Two of them, Mr. Masdani of Indonesia and Mr. Casadio of Italy, represent their U.N. Associations. The latter told me it was difficult for him to be away because the Italian U.N. Association has a rather small staff, but both of them said they were finding their time in the United States extremely interesting.

Of course, they could not have come at any time more crucial to the world than the present period is in the U.N. Either the U.N. succeeds in making a peace or it looks to me as though war will be the inevitable outcome.

And the U.N. can make a peace only if the member nations are willing to work quickly and steadily for solutions of the problems immediately before us.

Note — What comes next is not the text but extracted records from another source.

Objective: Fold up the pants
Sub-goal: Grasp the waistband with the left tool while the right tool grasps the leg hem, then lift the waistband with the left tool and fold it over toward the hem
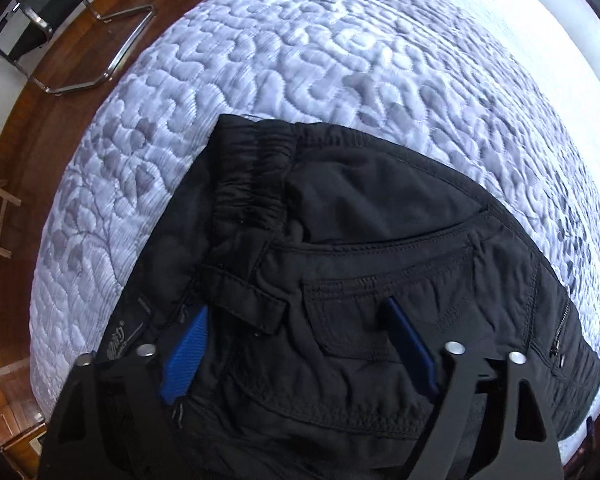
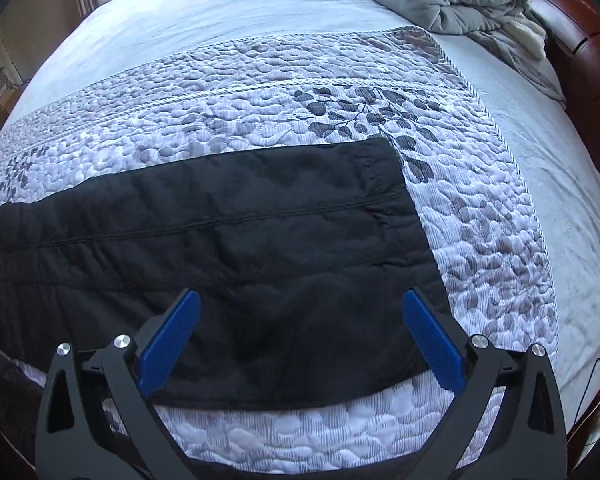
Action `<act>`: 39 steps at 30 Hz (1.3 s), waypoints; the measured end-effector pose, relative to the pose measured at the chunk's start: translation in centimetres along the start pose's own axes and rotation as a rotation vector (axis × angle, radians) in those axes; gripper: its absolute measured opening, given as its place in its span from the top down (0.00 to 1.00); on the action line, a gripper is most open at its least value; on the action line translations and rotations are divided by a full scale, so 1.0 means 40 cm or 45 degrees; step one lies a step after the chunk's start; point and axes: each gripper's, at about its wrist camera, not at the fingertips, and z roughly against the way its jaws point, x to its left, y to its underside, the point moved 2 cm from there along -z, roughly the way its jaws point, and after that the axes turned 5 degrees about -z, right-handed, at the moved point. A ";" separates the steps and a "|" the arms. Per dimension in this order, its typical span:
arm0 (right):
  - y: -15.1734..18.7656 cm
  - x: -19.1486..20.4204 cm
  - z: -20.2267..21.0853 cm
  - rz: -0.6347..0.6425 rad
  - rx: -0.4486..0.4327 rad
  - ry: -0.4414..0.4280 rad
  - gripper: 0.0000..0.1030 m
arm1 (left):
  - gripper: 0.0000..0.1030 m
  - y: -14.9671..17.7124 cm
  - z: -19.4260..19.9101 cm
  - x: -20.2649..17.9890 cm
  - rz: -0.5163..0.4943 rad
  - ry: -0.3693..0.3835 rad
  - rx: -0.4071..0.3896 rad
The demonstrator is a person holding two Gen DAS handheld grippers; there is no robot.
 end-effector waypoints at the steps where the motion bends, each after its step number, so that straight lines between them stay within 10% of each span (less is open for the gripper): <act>1: -0.019 -0.012 -0.007 -0.013 -0.003 0.022 0.02 | 0.25 0.006 0.008 -0.009 -0.017 -0.013 -0.003; 9: -0.149 -0.092 -0.080 -0.155 0.023 -0.011 0.02 | 0.82 0.039 0.059 -0.137 -0.191 -0.046 -0.029; 23: -0.250 -0.091 -0.267 -0.019 0.208 0.096 0.03 | 0.91 0.073 0.160 -0.238 -0.256 0.034 -0.066; 33: -0.241 -0.076 -0.217 0.000 0.145 0.042 0.82 | 0.92 0.104 0.196 -0.308 -0.251 0.127 -0.118; 39: -0.234 -0.069 -0.091 0.022 -0.027 0.009 0.88 | 0.92 0.139 0.250 -0.249 -0.252 0.186 -0.258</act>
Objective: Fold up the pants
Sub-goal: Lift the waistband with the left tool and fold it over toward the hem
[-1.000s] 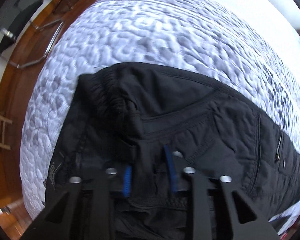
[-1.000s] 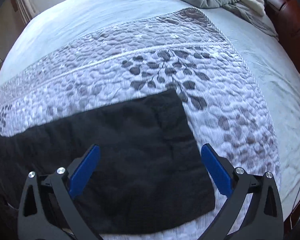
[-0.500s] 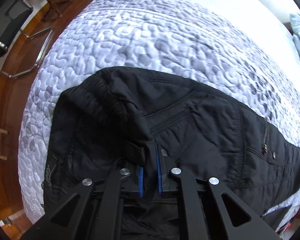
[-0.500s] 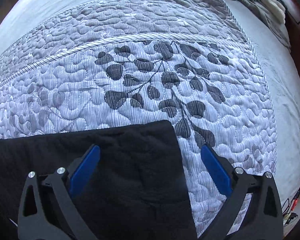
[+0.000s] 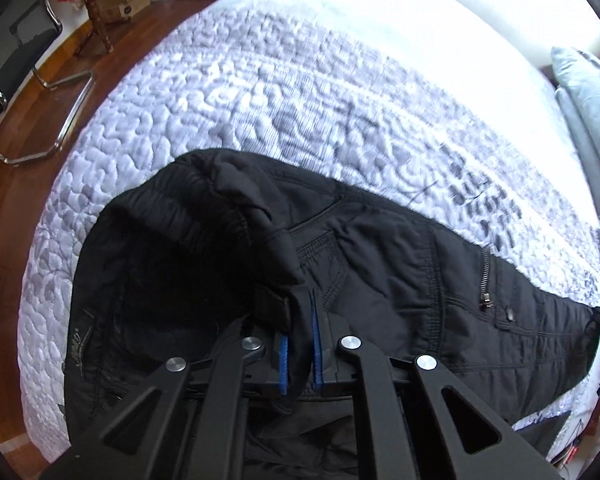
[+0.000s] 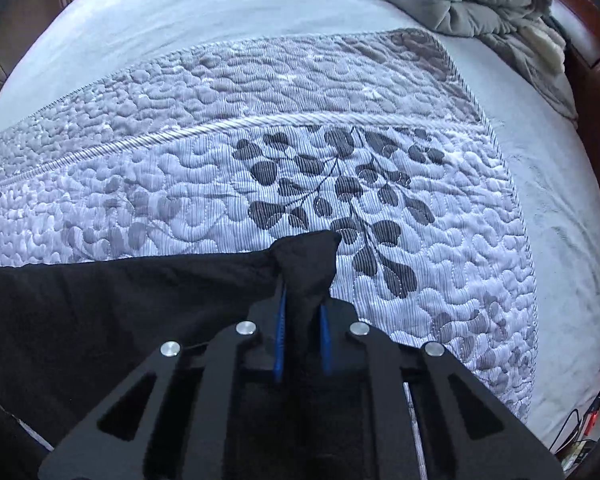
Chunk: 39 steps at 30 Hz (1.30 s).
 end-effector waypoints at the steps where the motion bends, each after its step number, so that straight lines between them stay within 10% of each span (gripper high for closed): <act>1: 0.007 -0.004 0.037 -0.013 -0.055 -0.031 0.88 | 0.92 0.002 0.003 0.034 0.003 0.021 -0.034; 20: 0.420 -0.217 0.503 -0.222 -0.710 -0.391 0.89 | 0.91 0.358 0.319 0.169 -0.006 0.371 -0.595; 34: 0.790 -0.305 0.452 -0.371 -0.509 -0.298 0.89 | 0.85 0.710 0.219 0.329 0.200 0.434 -0.578; 39: 0.907 -0.294 0.375 -0.338 -0.323 -0.201 0.80 | 0.57 0.786 0.191 0.357 0.248 0.355 -0.534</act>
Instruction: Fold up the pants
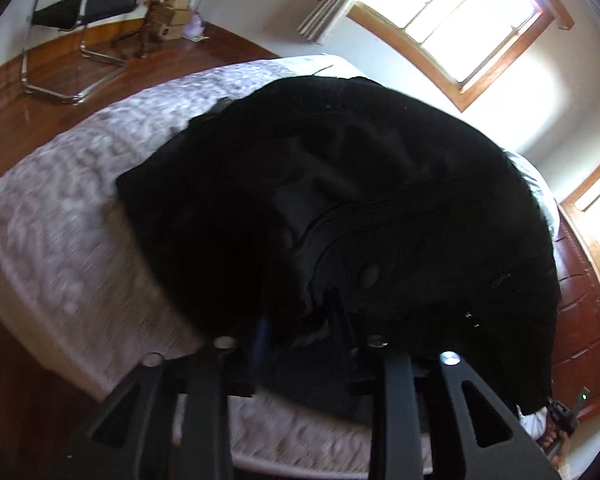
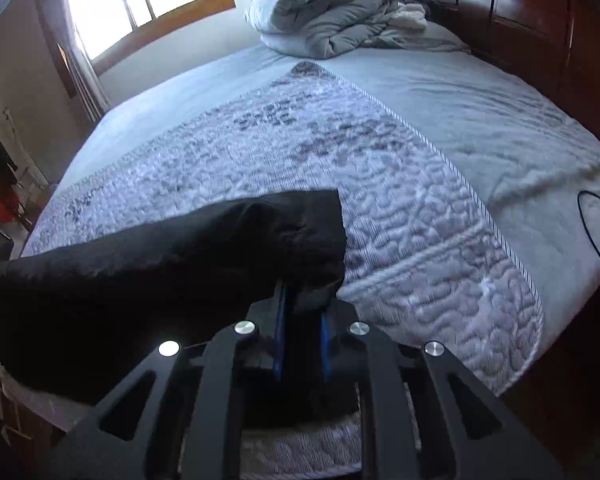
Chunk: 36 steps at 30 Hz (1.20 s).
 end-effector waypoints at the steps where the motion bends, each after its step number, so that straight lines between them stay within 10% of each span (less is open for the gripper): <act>1: 0.020 -0.005 -0.001 0.000 0.019 0.008 0.71 | 0.48 0.007 0.013 0.006 0.022 -0.031 -0.012; 3: 0.055 -0.023 -0.008 -0.027 0.063 0.033 0.48 | 0.14 0.019 0.044 0.017 0.070 -0.065 -0.055; 8: 0.067 -0.012 0.044 -0.077 0.082 0.035 0.30 | 0.07 0.023 0.138 0.021 0.211 0.019 -0.124; 14: -0.030 0.189 0.219 0.030 -0.188 -0.078 0.09 | 0.04 -0.040 0.153 -0.108 0.156 0.113 -0.103; 21: -0.135 0.484 0.397 0.215 -0.456 -0.345 0.03 | 0.04 -0.092 0.036 -0.170 0.266 0.033 0.028; 36: -0.149 0.640 0.433 0.392 -0.478 -0.209 0.03 | 0.04 -0.008 -0.054 -0.177 0.260 -0.115 0.209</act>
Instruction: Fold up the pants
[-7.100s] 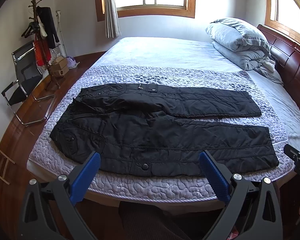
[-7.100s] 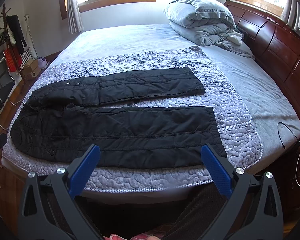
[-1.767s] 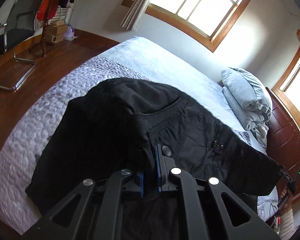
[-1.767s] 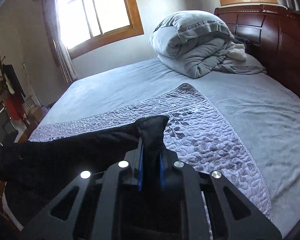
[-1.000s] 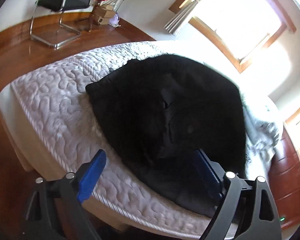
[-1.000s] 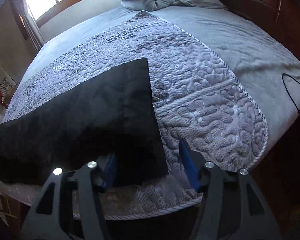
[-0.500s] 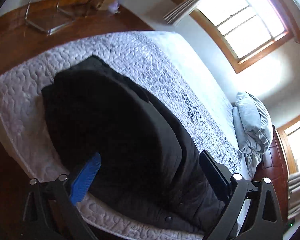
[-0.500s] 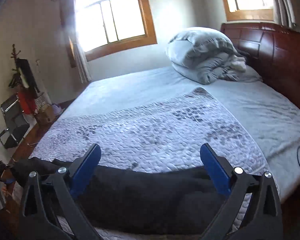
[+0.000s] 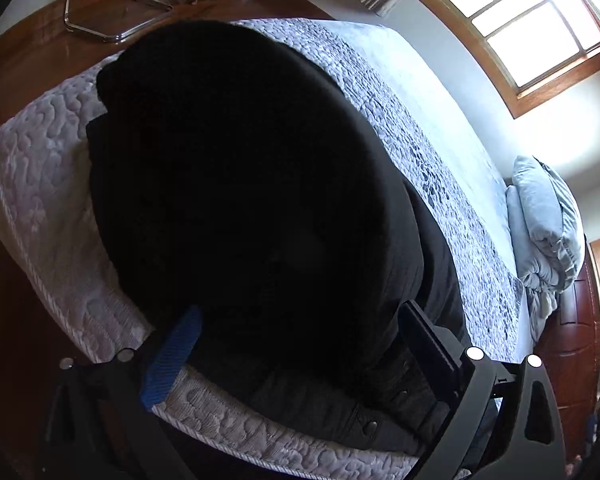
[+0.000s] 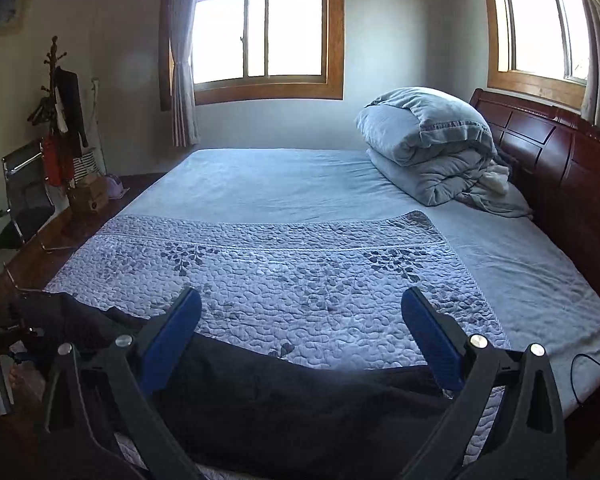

Too much delay is likely to bring either long inaction or such desperate action that it is impossible to foresee the results.

My son, James, and his wife had an early dinner, then went off to where he was to make a speech. After that, they went to Washington. Though it is crowded in my little New York apartment when we have guests, I really thought it was empty once they were gone!

In the evening I went to a benefit for the English Speaking Union. The play was an English drama by Terence Rattigan, "The Sleeping Prince."

Three very excellent actors play the important parts. Barbara Bel Geddes is charming, and Michael Redgrave and Cathleen Nesbitt make as much as can be made of their parts.

This play, which is sub-captioned "An Occasional Fairy Tale," reminds me somewhat of the days of my youth when certain kinds of plays were entirely improbable—perhaps not quite as naughty as this one, but the naughtiness is so obvious that it seems almost uninteresting.

I was slightly amused by it all but came away with a rather empty feeling. I spent an evening on something so very light that it left me little in the way of substance, except appreciation of the acting.

The President has now appointed an expediter for the Hungarian refugee problem. Even he seems to think there has been too much red tape in admitting these refugees, but one cannot help wondering whether Tracy S. Voorhees will find it easier than some other people who have to work with Scott McCleod, administrator of the refugee program.

Even 55 minutes of processing at the airport seems rather lengthy when all you need know is that these poor people have fled their native land and are seeking asylum. Whatever else is needed could be found out later on.

E.R.

(Copyright, 1956, by United Feature Syndicate, Inc.)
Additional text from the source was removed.